Supplied information =>
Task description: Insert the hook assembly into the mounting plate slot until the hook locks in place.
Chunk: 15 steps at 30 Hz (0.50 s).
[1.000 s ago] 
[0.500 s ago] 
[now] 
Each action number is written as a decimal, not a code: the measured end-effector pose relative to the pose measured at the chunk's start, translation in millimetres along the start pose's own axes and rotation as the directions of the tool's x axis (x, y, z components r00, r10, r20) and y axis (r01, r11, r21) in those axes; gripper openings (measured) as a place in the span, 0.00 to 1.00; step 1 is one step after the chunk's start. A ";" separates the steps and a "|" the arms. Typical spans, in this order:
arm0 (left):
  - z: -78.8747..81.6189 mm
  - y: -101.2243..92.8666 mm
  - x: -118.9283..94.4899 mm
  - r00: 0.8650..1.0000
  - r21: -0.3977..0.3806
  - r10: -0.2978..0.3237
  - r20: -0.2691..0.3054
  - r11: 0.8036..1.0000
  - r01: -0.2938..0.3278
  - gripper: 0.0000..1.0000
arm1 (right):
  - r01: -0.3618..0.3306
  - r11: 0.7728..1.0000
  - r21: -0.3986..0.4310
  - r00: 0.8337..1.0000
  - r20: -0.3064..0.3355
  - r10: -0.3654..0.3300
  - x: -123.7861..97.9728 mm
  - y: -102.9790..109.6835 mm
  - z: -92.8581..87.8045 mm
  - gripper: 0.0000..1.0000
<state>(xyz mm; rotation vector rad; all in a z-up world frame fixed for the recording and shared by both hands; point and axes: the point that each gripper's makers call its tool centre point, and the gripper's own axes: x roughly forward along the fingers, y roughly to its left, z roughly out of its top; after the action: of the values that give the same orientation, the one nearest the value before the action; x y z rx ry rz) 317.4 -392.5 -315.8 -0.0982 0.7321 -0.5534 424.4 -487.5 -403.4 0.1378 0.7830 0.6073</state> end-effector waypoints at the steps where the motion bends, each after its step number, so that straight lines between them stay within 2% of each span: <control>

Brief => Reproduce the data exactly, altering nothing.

Result =>
Task description: Insert the hook assembly into the mounting plate slot until the hook locks in place.
Chunk: 15 steps at 30 Hz (0.50 s).
[1.000 s ago] 
[0.500 s ago] 
[now] 
Each action number is written as a decimal, not a code: the measured end-effector pose relative to the pose measured at the chunk's start, translation in millimetres along the start pose's own axes and rotation as the directions of the tool's x axis (x, y, z components r00, r10, r20) and y axis (r01, r11, r21) in those axes; gripper openings (measured) as a place in the span, 0.00 to 1.00; step 1 is one step after the chunk's start. A ";" separates the steps and a "|" the arms. Typical spans, in this order:
arm0 (left):
  - z: -78.8747..81.6189 mm
  - y: -101.2243..92.8666 mm
  - x: -118.9283..94.4899 mm
  - r00: 0.8650..1.0000
  - r21: -0.3977..0.3806
  - r10: -0.2978..0.3237
  - r20: -0.2691..0.3054
  - r11: 0.8036..1.0000
  - r01: -0.2938..0.3278
  - gripper: 0.0000..1.0000
arm1 (right):
  - r01: -0.3618..0.3306
  - r11: 0.7728..1.0000
  - r21: -0.3986..0.4310
  - r00: 0.8337..1.0000
  - r20: -0.3064..0.3355
  - r10: -0.3654..0.3300
  - x: -123.7861..97.9728 mm
  - y: -102.9790..109.6835 mm
  - z: -92.8581..87.8045 mm
  - gripper: 0.0000..1.0000
<state>(xyz mm; rotation vector rad; all in a z-up world frame fixed for the recording and shared by both hands; point and axes: the point that each gripper's makers call its tool centre point, and the gripper's own axes: x roughly forward along the fingers, y roughly to its left, z roughly out of its top; after the action: of the values that give the same orientation, the one nearest the value before the action; x y z rx ry rz) 317.4 -392.5 -315.8 -0.0982 0.7321 -0.5534 424.4 -487.5 -403.4 0.1378 0.7830 0.6073</state> end-effector waypoints at the steps where the motion bends, each after its step number, so that straight lines between them stay within 2% of each span: <control>

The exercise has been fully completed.